EXERCISE DIRECTIONS —
In the data that follows, find the line containing "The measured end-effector"; then quote that line and every line after it, exactly, through the last one.

DATA PROVIDED —

□ □ □ □

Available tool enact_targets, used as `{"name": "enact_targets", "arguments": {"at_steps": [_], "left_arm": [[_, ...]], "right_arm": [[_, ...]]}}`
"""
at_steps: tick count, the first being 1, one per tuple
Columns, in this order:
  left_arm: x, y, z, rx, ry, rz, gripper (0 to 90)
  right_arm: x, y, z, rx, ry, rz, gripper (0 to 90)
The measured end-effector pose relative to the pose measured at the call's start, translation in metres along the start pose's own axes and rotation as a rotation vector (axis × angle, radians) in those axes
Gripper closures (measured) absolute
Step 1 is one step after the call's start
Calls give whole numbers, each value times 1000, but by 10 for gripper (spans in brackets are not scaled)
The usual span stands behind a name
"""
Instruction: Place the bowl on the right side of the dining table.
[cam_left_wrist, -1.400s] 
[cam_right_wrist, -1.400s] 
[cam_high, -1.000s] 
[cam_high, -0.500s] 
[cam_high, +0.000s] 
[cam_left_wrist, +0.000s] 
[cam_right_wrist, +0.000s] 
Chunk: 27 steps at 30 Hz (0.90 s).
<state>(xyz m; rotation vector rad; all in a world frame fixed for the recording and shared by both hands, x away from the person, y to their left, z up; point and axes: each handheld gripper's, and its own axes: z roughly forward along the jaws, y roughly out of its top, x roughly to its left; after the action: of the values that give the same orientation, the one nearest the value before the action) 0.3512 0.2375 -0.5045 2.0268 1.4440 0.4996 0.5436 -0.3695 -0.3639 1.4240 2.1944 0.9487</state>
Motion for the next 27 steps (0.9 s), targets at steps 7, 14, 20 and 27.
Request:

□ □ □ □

TASK ANSWER —
The measured end-effector pose relative to the pose measured at the call's start, translation in metres along the start pose's own axes and rotation as a rotation vector (axis × angle, radians) in those axes
Gripper closures (measured) absolute
Step 1 is one step after the call's start
Calls give whole numbers, each value times 1000, but by 10 for gripper (spans in brackets are not scaled)
The usual span stands behind a name
"""
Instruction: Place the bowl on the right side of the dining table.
[cam_left_wrist, -1.400s] 
[cam_right_wrist, -1.400s] 
[cam_high, -1.000s] 
[cam_high, -0.500s] 
[cam_high, +0.000s] 
[cam_left_wrist, +0.000s] 
[cam_right_wrist, +0.000s] 
Chunk: 27 steps at 30 Hz (0.90 s).
<state>(xyz m; rotation vector rad; all in a world frame fixed for the recording and shared by both hands, x away from the person, y to their left, z up; point and axes: each handheld gripper's, and its own axes: z roughly forward along the jaws, y roughly out of its top, x roughly to its left; after the action: of the values that give the same orientation, the one nearest the value before the action) 0.3512 0.2375 -0.5045 2.0268 1.4440 0.4996 0.5436 -0.3695 -0.3639 1.4240 2.1944 0.9487</state>
Motion for the next 27 steps (0.9 s), targets at steps 7, 14, 20 and 27.
Request:

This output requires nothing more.